Only the lines from the top of the material through the line containing "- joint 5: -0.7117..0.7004" should be restated, each one exactly.

* Data section *
+---+
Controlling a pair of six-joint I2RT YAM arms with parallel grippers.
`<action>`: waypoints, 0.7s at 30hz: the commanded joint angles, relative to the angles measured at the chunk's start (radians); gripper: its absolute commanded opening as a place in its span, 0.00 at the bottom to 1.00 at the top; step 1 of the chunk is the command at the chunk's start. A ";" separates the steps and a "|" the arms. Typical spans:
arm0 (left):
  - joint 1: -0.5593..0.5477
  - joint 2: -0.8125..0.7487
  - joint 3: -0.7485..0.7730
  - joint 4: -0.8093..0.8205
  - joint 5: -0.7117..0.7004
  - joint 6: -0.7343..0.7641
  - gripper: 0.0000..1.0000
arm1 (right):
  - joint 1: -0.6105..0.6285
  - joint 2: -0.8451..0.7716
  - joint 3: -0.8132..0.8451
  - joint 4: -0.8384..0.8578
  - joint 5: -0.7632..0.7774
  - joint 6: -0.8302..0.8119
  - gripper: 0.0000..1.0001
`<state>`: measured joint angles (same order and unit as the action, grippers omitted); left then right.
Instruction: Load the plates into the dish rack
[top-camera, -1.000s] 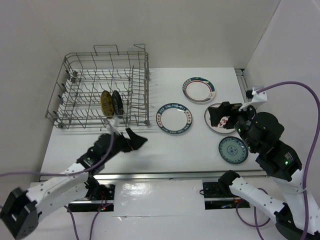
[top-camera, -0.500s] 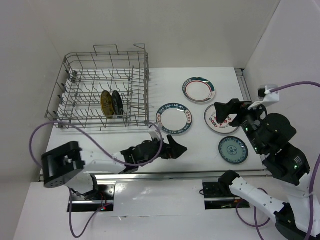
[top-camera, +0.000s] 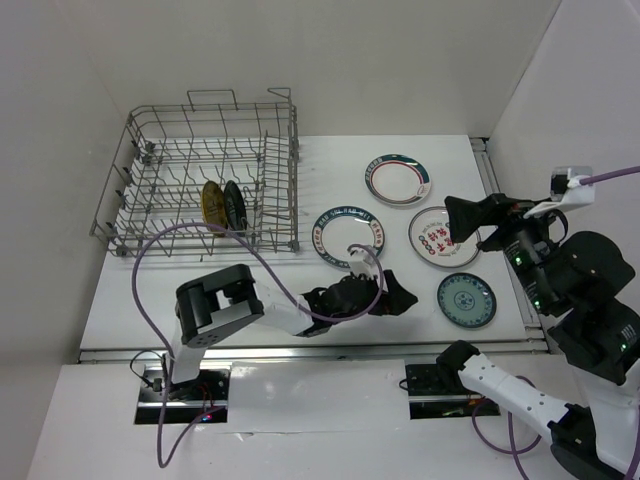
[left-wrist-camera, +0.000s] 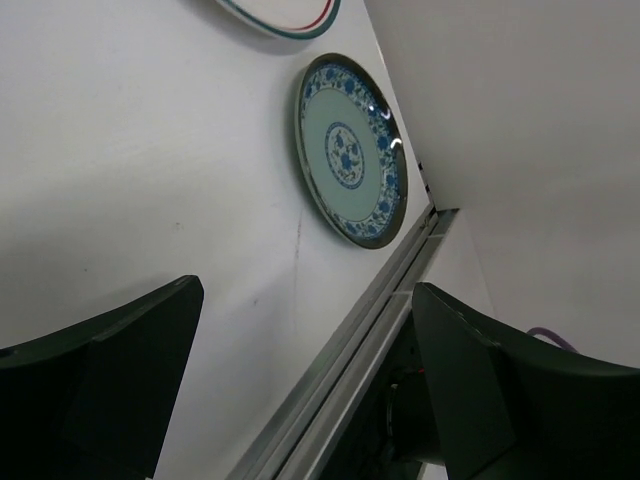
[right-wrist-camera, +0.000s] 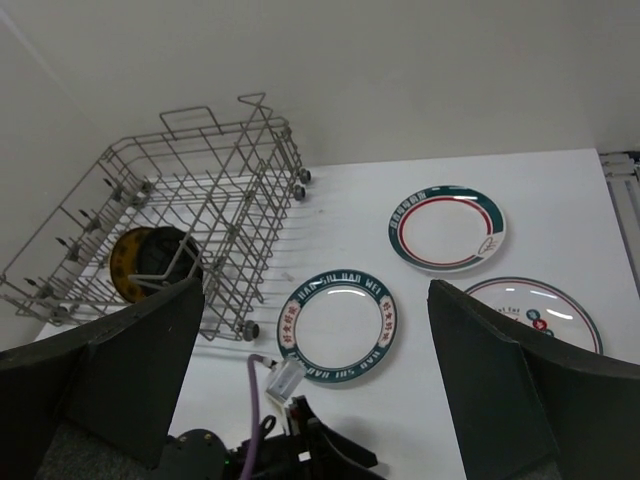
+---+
* Output for this task *
Controlling a pair of six-joint I2RT YAM arms with parallel grippers.
`<action>`: waypoints, 0.7s at 30hz: the commanded joint angles, relative to the angles measured at the chunk's start (radians); gripper: its absolute commanded opening as a place in its span, 0.00 at the bottom to 1.00 at the top; step 1 of the chunk is the command at the chunk's start. A ";" separates the steps and a "|" the arms. Typical spans:
arm0 (left):
  - joint 1: -0.5593..0.5477
  - joint 2: -0.8125..0.7487
  - joint 3: -0.7485..0.7730
  - joint 4: -0.8093..0.8205
  - joint 5: -0.7117..0.7004

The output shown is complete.